Friends and colleagues from the home of horse racing at Newmarket are organising an event in memory of a former stable girl who lost her battle with cancer.

The team from The Jockey Club at Newmarket Racecourse has named the final horse race that takes place on Saturday, August 13, in memory of Jayne Reid, who died 10 years ago.

The race is organised by Jayne’s close friend, Cheryl Marshall, to remember the life of “a very upbeat person with a sparky personality” who died aged 27 at St Nicholas Hospice in Bury St Edmunds in 2012.

Ms Marshall said: “As this year marked 10 years since Jayne passed away, I said - let’s do something in her memory.

“Jayne was the life and soul of the party, and she always had a smile on her face. To lose her at 27 years old was just awful.

“She was just brilliant and was up for doing everything. She loved her horses and she loved riding.”

When Ms Reid worked at Pegasus Stables, she trained the now-retired Hallelujah, who claimed listed honours just under a year after the woman passed away.
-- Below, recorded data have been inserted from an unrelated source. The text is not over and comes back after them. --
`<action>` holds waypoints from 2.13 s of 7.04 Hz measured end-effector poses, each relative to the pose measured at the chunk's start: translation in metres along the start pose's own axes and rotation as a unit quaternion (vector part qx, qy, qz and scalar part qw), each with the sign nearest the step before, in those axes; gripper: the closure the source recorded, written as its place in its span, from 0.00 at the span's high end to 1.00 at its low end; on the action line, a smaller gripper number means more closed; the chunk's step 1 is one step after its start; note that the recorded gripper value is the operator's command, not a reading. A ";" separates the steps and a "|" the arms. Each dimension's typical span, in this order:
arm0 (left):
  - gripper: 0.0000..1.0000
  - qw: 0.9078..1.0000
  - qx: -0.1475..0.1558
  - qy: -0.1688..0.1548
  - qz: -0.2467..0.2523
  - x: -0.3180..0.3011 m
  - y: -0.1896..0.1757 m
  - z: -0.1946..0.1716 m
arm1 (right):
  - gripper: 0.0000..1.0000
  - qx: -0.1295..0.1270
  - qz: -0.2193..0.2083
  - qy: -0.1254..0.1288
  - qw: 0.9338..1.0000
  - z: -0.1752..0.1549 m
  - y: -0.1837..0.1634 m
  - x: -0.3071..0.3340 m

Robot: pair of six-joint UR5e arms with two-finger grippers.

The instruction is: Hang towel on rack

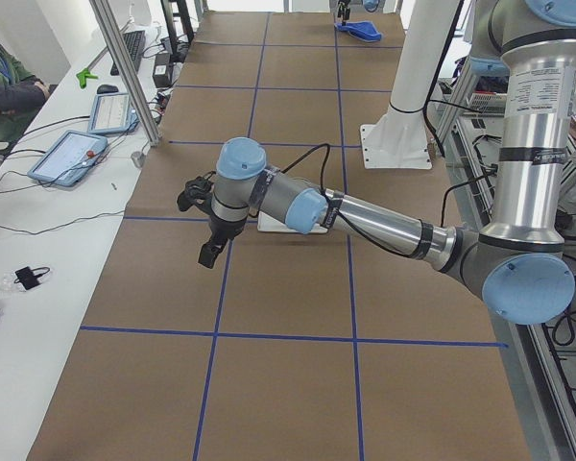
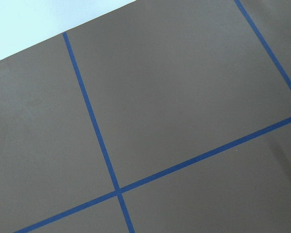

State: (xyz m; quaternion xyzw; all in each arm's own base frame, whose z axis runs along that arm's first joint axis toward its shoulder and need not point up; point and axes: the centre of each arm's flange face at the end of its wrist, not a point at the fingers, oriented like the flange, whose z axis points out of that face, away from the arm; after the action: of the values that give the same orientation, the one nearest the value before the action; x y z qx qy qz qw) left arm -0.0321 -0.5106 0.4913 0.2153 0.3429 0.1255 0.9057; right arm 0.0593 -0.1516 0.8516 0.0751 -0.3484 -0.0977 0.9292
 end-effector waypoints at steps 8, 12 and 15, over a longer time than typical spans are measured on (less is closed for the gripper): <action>0.99 1.000 0.005 0.000 0.004 -0.001 -0.001 0.001 | 0.85 0.005 -0.004 -0.003 1.000 0.003 -0.004 0.002; 0.99 1.000 0.009 0.000 0.007 0.000 -0.001 0.000 | 0.80 0.002 0.001 -0.010 1.000 0.006 -0.005 0.003; 0.99 1.000 0.011 0.000 0.009 0.000 -0.002 -0.001 | 0.80 0.001 0.007 -0.018 1.000 0.010 -0.008 0.005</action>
State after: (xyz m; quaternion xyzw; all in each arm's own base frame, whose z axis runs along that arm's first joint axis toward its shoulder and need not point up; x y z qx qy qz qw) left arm -0.0320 -0.5120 0.4897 0.2284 0.3421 0.1294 0.9022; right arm 0.0557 -0.1610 0.8603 0.0714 -0.3659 -0.0921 0.9233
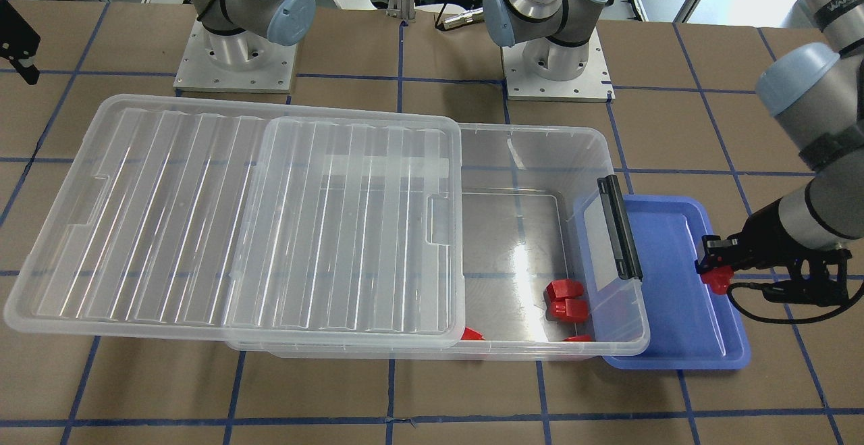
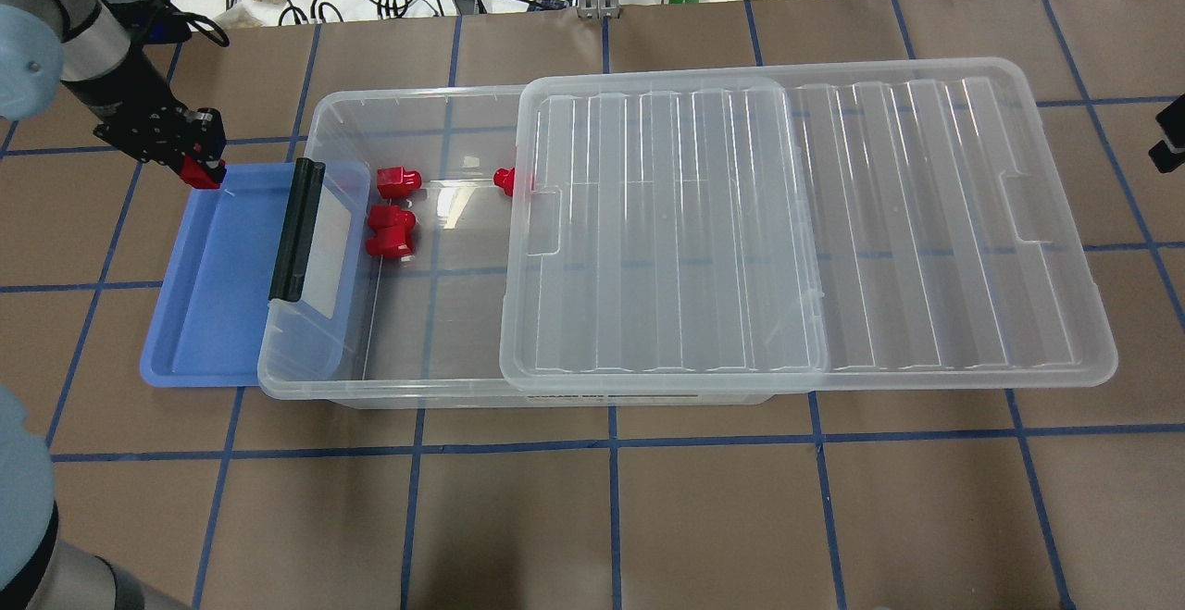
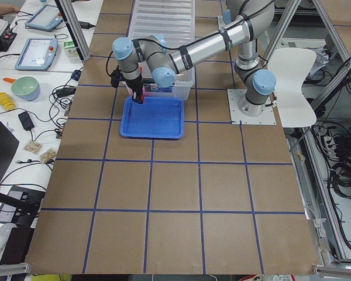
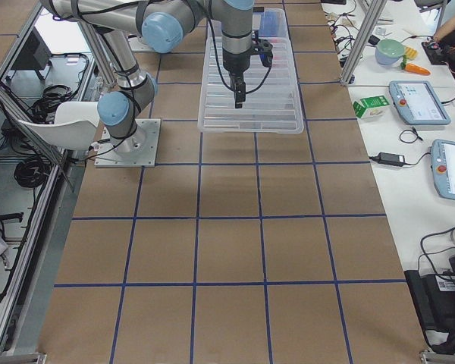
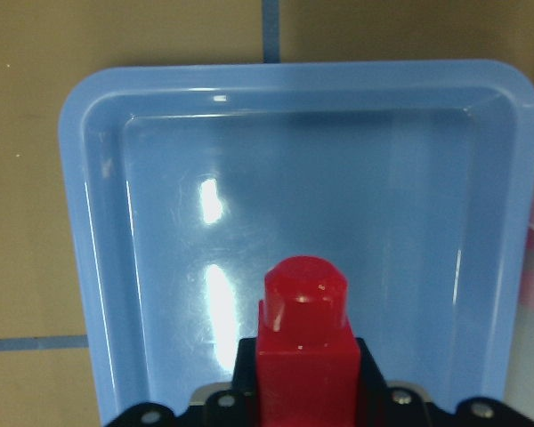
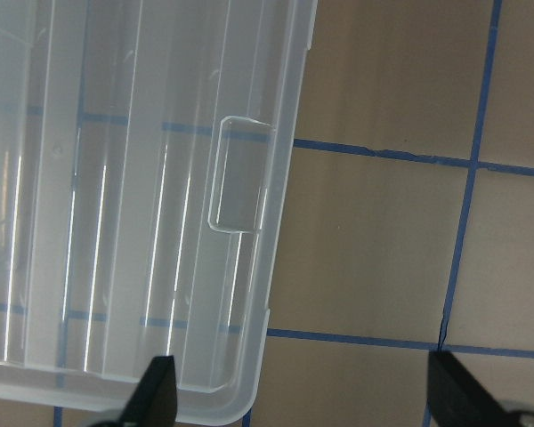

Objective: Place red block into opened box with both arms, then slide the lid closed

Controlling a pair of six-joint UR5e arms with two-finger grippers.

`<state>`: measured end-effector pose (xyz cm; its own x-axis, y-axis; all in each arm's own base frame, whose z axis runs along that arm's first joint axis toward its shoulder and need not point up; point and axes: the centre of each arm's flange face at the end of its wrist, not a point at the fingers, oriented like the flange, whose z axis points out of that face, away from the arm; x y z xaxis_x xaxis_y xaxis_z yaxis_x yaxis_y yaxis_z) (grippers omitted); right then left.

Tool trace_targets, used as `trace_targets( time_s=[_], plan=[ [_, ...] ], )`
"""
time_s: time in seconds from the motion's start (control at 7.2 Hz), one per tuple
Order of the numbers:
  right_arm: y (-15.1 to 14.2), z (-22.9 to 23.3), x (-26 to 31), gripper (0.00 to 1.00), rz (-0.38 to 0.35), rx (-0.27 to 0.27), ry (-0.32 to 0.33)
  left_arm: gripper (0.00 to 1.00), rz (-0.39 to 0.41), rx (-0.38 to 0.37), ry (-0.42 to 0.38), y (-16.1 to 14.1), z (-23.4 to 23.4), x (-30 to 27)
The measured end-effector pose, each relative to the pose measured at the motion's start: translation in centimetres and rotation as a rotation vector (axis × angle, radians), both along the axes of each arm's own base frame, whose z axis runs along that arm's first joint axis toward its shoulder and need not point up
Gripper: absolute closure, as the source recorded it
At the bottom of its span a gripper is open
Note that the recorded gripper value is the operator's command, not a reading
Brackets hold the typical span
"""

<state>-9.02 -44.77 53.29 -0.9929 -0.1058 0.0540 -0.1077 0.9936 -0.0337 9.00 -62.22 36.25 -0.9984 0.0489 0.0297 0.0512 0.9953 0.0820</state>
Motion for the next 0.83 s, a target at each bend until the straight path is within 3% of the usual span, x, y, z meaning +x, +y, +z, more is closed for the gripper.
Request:
trace_targets(
  time_s=[0.42,0.83],
  plan=[
    [-1.6,0.1,8.5,0.00,-0.135,-0.038,-0.021,1.00,0.011,-0.037,0.008,1.9,5.9,-8.3],
    [-3.4,-1.7,18.6,0.00,-0.205,-0.071,-0.032,1.00,0.088,-0.002,0.027,3.8,4.2,-18.8]
  ],
)
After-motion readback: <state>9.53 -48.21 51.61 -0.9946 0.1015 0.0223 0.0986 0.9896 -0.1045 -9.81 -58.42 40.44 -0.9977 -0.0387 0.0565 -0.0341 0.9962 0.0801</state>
Ms Reid’s former employer, a group-one winning trainer, James Fanshawe, called her “a really valued member of staff”.

He added: “Jayne was great with her horses. She worked late into her cancer, and she really did fight it hard. It was sad that she died so young.”

During the race, five runners will go to post for the Jayne Reid Memorial Fillies’ Handicap Stakes, headed by the Roger and Harry Charlton-trained Ashky, who will be bidding to complete a course and distance hat-trick in the mile prize.

It will be the second race in the memory of Ms Reid, who also has a tree planted in her name on the top of Warren Hill.

Her friends organised the Jayne Reid Smiles On Memorial Handicap on the Rowley Mile, two months after the stable girl passed away.

The friends of Ms Reid sponsored the race and also organised fundraising for St Nicholas Hospice because the people there "cared for her so well”.

Mr Reid's friends said: “The hospice cared for Jayne towards the end, and their care and attention has always stuck with her friends and family.

“We are blessed to have such a remarkable place with such a caring and dignified staff.”